ASSIGNMENT:
Reply with only a number, the count of lines in the listing that include the word "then".

--- DATA BLOCK Enclosed Below ---

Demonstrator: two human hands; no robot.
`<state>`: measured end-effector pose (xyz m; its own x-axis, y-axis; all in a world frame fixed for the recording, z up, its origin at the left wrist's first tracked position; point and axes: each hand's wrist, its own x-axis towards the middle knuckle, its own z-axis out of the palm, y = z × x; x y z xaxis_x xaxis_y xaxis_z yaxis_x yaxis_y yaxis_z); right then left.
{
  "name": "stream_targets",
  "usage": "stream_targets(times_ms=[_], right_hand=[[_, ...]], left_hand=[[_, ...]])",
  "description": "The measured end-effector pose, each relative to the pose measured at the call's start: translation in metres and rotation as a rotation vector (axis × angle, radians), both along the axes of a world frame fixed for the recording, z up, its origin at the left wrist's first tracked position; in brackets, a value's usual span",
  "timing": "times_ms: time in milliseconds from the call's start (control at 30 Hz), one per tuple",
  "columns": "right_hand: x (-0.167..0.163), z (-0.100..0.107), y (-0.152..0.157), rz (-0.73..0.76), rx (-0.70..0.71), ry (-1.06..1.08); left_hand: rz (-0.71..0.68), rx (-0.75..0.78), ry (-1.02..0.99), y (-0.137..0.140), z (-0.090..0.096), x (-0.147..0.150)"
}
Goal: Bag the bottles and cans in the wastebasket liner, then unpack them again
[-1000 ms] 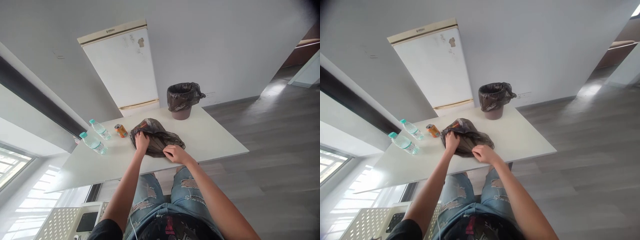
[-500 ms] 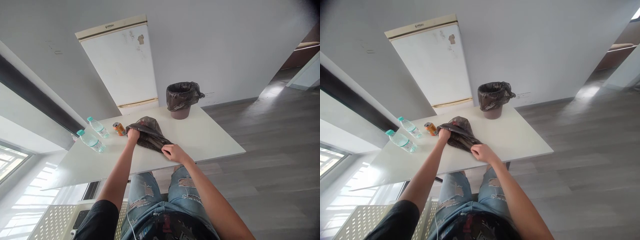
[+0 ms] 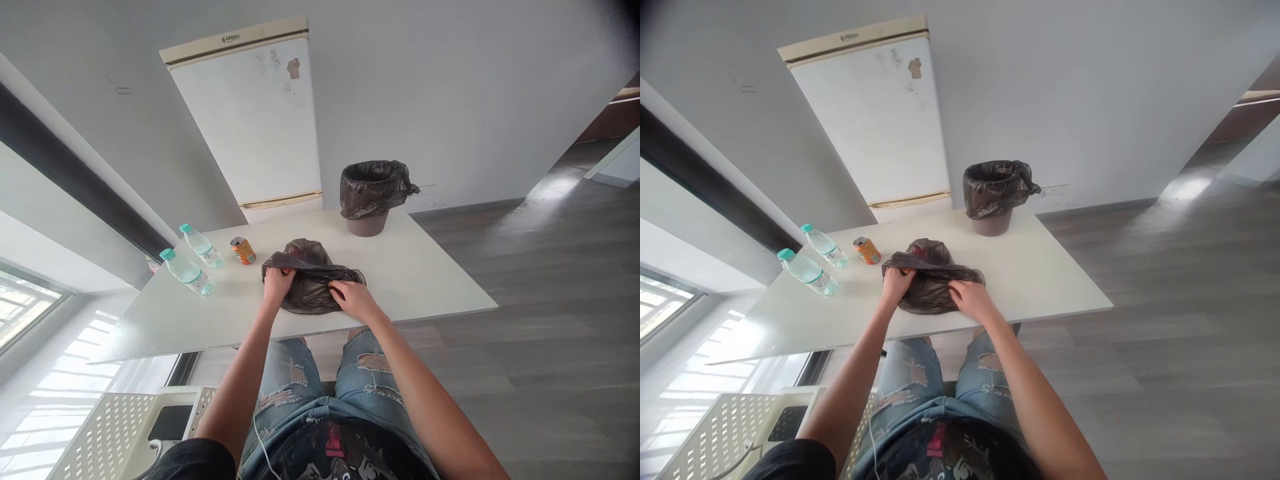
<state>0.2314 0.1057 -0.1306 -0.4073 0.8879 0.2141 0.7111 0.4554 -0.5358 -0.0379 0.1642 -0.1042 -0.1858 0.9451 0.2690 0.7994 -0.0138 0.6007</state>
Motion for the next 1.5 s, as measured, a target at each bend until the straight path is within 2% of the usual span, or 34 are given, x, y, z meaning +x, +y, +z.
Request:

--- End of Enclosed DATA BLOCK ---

RESPONSE AREA:
2